Cette logique, en lien avec la base de données clinique constitue le socle de l’exercice du métier de praticien en pratique épigénétique.  Il va, sous un protocole parfaitement encadré sur le fond et la forme, donner un apprentissage sécurisé.  La personne, pendant le mois qui suit, va activer sa neurogenèse, et accélérer le processus d’adaptation qui est demandé implicitement.  Elle va devenir un acteur conscient et déterminé de sa vie, en sortant des conditionnements transmis qui ne lui donnent plus satisfaction.

C’est une véritable rupture de méthode dans l’accompagnement afin de rester le mieux adapté dans un monde où la vitesse est devenue la monnaie universelle.

C’est cette logique de la transmission des inadaptations héritées au fil des générations, inscrites dans l’expression de nos gènes, qu’il est proposé de dévoiler à la personne. Le praticien explique également les grands principes qui permettent de se déterminer en donnant du sens aux stress qu’ils soient d’ordre professionnels ou dans la sphère privée.  Les consultations sont mensuelles car il faut le temps pour la neurogenèse de se mettre en place (21 jours selon les dernières études).

Q : vous n’intervenez qu’auprès des particuliers ?

Cr : non j’interviens aussi en entreprises et je leur donne des clés de gestion du stress comme autant d’indicateurs d’adaptations possibles. Et vous savez comme rester adapté pour le monde économique est un sujet particulièrement essentiel. Je suis également coach de dirigeant et de manager.

Q : faites-vous des conférences ?

Cr : oui, en fonction des demandes. Je me rends volontiers disponible pour parler de mon métier qui est aussi ma passion, et ainsi le faire connaître. Cette pratique reste aujourd’hui très innovante et très méconnue.

Q : et en ce qui concerne les consultations privées, quels sont les sujets pour lesquels on vient vous voir ?

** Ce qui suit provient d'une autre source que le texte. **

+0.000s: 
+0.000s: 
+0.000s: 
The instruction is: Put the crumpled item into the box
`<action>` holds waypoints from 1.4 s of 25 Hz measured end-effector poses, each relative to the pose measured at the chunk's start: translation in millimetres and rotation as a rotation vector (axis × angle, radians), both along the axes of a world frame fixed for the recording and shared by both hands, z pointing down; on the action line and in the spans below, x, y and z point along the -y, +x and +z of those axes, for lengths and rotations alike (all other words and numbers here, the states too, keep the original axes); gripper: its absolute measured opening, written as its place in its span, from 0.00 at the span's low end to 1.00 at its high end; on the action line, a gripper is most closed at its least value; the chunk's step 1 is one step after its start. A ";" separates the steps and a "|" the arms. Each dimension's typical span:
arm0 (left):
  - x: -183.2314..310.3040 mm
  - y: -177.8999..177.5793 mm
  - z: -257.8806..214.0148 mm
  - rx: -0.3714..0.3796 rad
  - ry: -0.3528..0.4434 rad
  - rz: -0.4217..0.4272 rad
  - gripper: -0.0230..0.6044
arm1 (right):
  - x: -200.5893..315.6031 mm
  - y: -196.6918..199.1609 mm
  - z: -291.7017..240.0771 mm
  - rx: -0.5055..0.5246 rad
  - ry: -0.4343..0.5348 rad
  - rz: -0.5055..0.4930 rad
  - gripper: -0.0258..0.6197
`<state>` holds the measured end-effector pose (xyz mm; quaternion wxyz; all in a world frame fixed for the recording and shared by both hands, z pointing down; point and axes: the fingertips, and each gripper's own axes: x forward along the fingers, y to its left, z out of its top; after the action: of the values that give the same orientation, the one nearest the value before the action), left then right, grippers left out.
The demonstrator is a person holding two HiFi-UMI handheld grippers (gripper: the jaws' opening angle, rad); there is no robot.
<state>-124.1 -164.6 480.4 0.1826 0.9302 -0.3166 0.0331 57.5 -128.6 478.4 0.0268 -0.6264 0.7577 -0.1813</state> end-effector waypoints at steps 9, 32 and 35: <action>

Cr : rien de nouveau en ce qui concerne les demandes ! problèmes de couples, blocages professionnels, peurs, angoisses, insomnies, troubles alimentaires, troubles sexuels, dépressions, burn-out, difficultés avec les enfants, etc.… ce ne sont pas les sujets qui manquent… L’idée étant qu’on ne peut pas se sentir responsable de ce qu’on ne sait pas. Je n’ai pas appris le chinois, mais si je devais l’apprendre parce que j’en ai besoin, j’aurais le choix de le faire ou pas… En revanche je ne vois que des adultes, car en travaillant sur les apprentissages du cerveau, je ne peux pas travailler avec les enfants. Leur cerveau n’est par « fini ». Il est en construction permanente, sous autorité des parents. Ainsi j’en profite pour dire que lorsqu’un enfant dysfonctionne, c’est généralement pour avertir que quelque chose doit être corrigé chez l’adulte. L’enfant est un messager formidable des inadaptations acquises et transmises. C’est un sujet majeur des consultations. Les personnes qui consultent sont surtout celles qui n’ont plus envie de savoir ou de comprendre pourquoi elles sont dans un trou. Elles sont prêtes à entendre comment sortir du trou. Comprendre pourquoi on est tombé dedans est finalement très accessoire car cela ne sert pas à grand-chose.

Q : quel est le prix d’une consultation ?

Cr : 65 euros pour une heure.

Les consultations ne doivent en aucun cas se substituer à un traitement médical ou paramédical quel qu’il soit. Elles constituent plutôt une approche éducative et d’apprentissage complémentaire, voire préventive.